Directions: Anywhere the string "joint" shows up in the listing below, copy the line it is in.

Supplied data:
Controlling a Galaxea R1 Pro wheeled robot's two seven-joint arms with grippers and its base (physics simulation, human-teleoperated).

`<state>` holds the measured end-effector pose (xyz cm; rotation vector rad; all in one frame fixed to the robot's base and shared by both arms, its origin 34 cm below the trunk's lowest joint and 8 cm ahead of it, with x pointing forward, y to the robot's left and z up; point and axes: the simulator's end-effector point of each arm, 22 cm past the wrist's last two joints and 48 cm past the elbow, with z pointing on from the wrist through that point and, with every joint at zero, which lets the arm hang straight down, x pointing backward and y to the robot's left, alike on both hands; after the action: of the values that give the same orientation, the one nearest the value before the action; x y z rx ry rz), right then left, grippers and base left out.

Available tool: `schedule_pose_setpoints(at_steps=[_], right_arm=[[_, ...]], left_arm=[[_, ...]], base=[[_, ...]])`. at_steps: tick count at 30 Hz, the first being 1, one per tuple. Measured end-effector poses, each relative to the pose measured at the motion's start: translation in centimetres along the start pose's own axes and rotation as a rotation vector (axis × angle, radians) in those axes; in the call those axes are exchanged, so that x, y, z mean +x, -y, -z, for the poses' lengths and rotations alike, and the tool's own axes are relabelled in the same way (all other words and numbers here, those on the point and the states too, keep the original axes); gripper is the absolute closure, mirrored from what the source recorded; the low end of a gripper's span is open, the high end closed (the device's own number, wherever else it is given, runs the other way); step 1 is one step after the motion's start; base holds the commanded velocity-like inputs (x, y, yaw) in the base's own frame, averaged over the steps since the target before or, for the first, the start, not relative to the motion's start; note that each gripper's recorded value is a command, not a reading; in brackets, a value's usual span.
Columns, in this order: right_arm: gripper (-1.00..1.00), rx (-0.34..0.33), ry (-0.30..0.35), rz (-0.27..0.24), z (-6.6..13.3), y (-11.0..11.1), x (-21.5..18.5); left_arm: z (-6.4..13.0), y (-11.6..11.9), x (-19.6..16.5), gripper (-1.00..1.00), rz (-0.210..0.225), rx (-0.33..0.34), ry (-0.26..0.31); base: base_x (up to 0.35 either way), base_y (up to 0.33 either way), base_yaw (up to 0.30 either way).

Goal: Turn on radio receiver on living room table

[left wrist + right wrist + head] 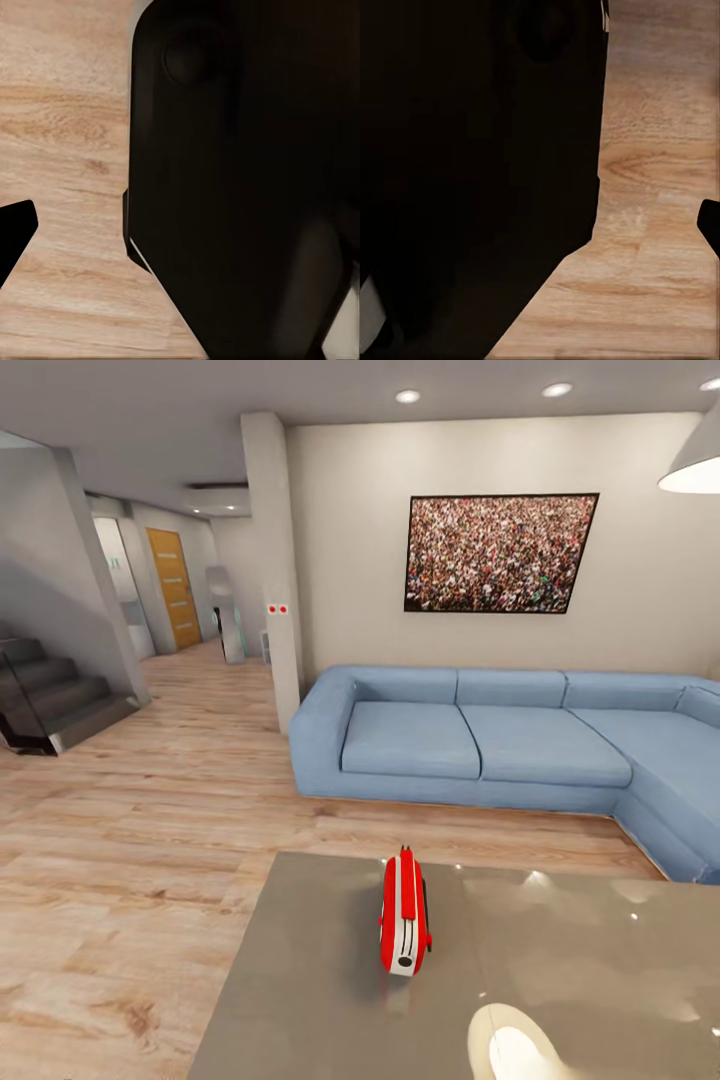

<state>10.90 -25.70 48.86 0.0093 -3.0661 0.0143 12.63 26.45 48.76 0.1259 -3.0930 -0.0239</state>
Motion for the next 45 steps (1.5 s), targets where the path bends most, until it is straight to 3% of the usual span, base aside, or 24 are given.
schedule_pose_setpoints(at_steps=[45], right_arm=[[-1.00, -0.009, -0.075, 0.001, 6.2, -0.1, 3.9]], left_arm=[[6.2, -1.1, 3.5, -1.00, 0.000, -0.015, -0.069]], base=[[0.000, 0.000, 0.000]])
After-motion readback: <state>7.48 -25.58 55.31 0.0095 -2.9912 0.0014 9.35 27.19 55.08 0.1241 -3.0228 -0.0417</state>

The answer:
Controlling a Galaxea R1 Pro wheeled robot's two seven-joint arms with grippers and its base (physics simulation, human-teleoperated).
`<state>` holds the measured end-effector pose (xyz cm; rotation vector rad; all in one frame fixed to the robot's base and shared by both arms, its origin 34 cm below the trunk's lowest joint and 8 cm ahead of it, with x pointing forward, y to the robot's left and z up; point and axes: the simulator's end-effector point of each arm, 22 cm past the wrist's last two joints and 48 cm past the elbow, with z pointing on from the wrist through that point and, with every joint at zero, which lets the arm hang straight down, x pointing backward and y to the robot's left, alike on both hands; after the action: of the values that give the same orientation, the one nearest the value before the action; x y z rx ry rz), right then left, grippers and base left out.

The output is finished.